• [PROVIDED MATERIAL]
--- START ---
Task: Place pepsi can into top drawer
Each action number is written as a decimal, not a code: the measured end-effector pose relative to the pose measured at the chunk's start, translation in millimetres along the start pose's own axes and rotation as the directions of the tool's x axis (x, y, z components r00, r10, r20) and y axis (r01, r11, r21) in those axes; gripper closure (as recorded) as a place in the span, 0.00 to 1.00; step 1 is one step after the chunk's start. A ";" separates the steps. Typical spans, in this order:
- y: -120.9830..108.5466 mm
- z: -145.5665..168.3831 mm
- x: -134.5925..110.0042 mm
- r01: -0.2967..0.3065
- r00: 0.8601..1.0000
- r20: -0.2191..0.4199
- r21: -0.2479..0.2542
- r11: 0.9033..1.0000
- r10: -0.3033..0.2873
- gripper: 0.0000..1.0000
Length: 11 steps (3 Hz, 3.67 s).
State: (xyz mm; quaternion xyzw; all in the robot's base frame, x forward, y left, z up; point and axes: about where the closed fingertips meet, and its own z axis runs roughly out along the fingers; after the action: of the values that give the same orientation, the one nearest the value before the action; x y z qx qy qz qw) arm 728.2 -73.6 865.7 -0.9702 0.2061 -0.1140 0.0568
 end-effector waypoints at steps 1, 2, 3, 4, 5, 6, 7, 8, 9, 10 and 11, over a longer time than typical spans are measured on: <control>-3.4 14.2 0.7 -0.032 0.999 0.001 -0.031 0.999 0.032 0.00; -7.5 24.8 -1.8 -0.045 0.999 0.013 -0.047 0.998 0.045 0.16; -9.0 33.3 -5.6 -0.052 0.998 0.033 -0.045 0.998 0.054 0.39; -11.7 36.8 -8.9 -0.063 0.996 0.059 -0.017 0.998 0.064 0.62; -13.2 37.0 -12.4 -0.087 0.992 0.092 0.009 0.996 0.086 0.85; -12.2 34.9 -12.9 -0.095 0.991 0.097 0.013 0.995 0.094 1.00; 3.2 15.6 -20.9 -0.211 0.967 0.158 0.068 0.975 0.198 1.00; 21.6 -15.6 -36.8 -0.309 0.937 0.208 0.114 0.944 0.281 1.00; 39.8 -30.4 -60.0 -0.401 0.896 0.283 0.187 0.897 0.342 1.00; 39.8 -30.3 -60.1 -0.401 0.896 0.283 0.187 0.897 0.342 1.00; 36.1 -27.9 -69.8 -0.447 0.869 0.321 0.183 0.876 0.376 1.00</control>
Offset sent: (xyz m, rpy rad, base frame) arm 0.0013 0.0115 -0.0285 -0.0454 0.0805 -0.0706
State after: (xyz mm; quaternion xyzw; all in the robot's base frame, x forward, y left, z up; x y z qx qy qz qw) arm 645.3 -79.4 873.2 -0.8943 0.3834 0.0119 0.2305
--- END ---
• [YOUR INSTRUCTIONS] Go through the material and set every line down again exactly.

• [EXPECTED ANSWER]
Task: Place pepsi can into top drawer
Each action number is written as a decimal, not a code: the measured end-effector pose relative to the pose measured at the chunk's start, translation in millimetres along the start pose's own axes and rotation as the directions of the tool's x axis (x, y, z components r00, r10, r20) and y axis (r01, r11, r21) in those axes; gripper closure (as recorded) as a place in the span, 0.00 to 1.00; step 1 is one step after the chunk's start. A ";" separates the steps. Typical spans, in this order:
- y: -120.9830..108.5466 mm
- z: -145.5665..168.3831 mm
- x: -134.5925..110.0042 mm
- r01: -0.2967..0.3065
- r00: 0.8601..1.0000
- r20: -0.2191..0.4199
- r21: -0.2479..0.2542
- r11: 0.9033..1.0000
- r10: -0.3033..0.2873
- gripper: 0.0000..1.0000
Length: 11 steps (3 Hz, 3.67 s).
State: (xyz mm; quaternion xyzw; all in the robot's base frame, x forward, y left, z up; point and axes: about where the closed fingertips meet, and its own z axis runs roughly out along the fingers; after the action: of the values that give the same orientation, the one nearest the value before the action; x y z qx qy qz qw) arm 728.2 -73.6 865.7 -0.9702 0.2061 -0.1140 0.0568
 end-effector waypoints at steps 1, 2, 3, 4, 5, 6, 7, 8, 9, 10 and 11, over a longer time than typical spans are measured on: <control>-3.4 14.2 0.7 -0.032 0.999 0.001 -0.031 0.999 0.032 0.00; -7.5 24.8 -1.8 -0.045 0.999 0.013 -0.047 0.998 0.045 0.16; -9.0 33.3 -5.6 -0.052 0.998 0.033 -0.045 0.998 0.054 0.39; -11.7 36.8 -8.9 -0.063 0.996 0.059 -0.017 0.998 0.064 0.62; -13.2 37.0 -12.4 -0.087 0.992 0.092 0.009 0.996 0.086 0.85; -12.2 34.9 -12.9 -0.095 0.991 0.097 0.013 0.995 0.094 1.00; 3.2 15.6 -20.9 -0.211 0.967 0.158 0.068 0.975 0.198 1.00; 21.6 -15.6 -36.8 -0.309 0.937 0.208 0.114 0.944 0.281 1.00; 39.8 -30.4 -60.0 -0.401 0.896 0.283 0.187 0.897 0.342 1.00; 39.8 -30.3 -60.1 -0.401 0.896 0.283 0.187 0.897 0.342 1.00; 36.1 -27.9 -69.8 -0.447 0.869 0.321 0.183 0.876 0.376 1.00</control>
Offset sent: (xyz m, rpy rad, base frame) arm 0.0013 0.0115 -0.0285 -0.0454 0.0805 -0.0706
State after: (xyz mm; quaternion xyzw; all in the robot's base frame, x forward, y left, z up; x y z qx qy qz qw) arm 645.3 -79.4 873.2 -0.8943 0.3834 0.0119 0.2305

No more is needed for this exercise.